WHAT YOU HAVE TO DO
Starting at the top of the records, output every line through the one that contains "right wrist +", keeping each exactly as it appears.
═══ MATERIALS PROVIDED ═══
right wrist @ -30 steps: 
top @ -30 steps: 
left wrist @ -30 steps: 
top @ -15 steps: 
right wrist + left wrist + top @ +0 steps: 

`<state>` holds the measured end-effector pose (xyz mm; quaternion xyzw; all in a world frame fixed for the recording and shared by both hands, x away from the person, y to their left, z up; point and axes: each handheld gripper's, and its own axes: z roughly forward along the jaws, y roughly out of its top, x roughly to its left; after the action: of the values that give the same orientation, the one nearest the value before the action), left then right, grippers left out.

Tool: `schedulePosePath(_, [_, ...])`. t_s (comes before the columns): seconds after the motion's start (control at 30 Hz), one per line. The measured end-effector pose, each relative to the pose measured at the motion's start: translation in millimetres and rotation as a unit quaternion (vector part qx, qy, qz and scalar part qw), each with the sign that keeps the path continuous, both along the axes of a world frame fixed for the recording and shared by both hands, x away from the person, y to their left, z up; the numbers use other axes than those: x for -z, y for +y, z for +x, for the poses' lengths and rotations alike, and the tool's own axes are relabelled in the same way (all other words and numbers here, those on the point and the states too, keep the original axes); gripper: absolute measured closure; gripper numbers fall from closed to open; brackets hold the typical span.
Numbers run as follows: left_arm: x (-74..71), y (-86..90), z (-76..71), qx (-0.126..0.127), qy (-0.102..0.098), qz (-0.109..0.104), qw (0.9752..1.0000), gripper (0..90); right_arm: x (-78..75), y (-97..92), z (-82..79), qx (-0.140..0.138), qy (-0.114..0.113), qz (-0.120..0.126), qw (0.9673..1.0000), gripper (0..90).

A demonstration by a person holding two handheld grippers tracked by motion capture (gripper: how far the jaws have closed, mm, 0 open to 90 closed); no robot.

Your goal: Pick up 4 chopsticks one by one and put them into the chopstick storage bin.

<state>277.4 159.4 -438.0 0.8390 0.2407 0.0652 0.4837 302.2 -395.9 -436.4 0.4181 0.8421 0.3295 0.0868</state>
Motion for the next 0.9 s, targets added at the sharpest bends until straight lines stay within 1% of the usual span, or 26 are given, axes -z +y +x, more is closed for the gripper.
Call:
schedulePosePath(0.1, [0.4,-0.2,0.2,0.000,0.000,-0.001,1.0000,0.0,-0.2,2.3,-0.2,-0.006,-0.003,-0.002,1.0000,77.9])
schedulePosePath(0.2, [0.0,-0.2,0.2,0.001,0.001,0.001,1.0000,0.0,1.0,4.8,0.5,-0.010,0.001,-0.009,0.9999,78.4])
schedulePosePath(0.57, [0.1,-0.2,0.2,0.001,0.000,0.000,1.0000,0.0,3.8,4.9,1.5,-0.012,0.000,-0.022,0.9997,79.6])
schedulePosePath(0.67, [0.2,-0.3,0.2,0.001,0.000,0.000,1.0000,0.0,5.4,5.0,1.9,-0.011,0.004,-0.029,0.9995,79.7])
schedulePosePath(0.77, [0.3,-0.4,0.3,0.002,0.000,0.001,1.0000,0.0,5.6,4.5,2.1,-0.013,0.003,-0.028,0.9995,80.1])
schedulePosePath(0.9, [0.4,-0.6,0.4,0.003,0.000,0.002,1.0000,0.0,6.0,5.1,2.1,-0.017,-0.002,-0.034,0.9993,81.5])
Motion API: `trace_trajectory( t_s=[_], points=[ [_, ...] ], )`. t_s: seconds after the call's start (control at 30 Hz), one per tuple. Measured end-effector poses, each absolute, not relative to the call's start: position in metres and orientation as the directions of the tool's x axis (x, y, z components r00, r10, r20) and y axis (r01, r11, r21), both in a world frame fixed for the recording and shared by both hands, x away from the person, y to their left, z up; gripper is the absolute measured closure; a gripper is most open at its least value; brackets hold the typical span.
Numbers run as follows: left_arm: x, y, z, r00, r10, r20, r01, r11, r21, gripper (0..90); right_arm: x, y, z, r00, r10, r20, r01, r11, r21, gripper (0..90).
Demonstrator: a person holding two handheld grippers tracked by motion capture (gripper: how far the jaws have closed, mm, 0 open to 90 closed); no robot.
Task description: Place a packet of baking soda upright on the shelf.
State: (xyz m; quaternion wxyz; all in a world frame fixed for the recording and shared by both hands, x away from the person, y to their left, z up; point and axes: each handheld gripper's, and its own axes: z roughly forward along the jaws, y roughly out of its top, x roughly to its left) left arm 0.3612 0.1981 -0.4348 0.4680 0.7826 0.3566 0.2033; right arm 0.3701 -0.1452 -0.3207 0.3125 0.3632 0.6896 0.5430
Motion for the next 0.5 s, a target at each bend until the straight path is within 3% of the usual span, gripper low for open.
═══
ANSWER TO THIS EXERCISE
right wrist @ -30 steps: 
top @ -30 steps: 
left wrist @ -30 steps: 
top @ -15 steps: 
right wrist + left wrist + top @ +0 steps: 

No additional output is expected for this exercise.